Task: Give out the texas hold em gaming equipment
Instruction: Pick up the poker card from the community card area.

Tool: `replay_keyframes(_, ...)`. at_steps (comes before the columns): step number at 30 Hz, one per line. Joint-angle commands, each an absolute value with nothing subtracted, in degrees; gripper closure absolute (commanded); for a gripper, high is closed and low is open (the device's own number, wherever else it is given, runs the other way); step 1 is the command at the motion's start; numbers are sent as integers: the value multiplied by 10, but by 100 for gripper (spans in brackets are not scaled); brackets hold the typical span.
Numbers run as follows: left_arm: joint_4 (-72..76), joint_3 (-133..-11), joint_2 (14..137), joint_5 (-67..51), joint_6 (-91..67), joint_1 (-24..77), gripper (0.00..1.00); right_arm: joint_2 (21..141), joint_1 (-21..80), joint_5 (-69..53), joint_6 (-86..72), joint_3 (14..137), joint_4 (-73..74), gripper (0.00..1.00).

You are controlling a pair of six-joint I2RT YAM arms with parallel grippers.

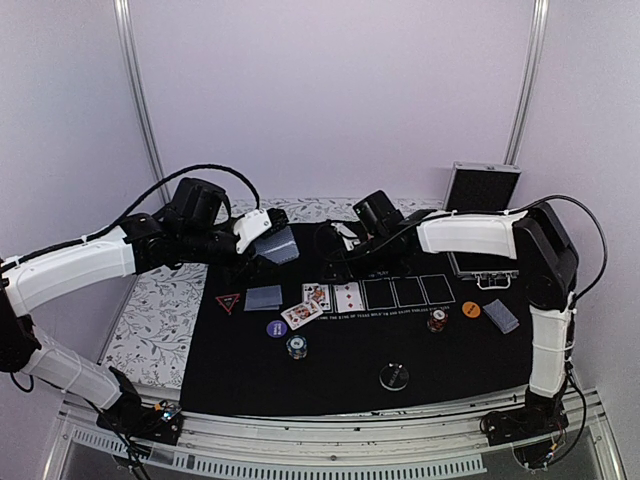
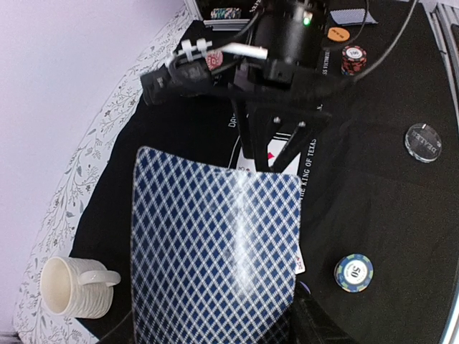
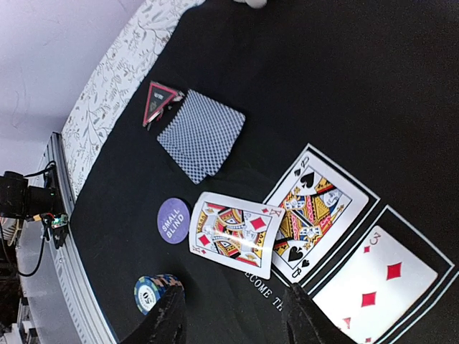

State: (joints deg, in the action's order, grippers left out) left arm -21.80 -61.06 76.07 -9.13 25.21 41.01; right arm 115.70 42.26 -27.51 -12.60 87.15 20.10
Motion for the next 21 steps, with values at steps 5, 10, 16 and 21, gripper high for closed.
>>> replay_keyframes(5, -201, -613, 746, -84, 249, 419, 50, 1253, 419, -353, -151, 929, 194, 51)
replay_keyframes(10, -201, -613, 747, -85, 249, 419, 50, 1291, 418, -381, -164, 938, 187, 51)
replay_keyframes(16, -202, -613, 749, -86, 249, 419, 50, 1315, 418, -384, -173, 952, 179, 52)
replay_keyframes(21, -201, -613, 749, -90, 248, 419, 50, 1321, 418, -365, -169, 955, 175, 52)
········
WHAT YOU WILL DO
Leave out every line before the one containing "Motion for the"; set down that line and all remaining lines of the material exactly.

SOLVED PROBLEM
Motion for the next 21 steps, with values at steps 5, 10, 16 and 21, gripper high for closed.
>>> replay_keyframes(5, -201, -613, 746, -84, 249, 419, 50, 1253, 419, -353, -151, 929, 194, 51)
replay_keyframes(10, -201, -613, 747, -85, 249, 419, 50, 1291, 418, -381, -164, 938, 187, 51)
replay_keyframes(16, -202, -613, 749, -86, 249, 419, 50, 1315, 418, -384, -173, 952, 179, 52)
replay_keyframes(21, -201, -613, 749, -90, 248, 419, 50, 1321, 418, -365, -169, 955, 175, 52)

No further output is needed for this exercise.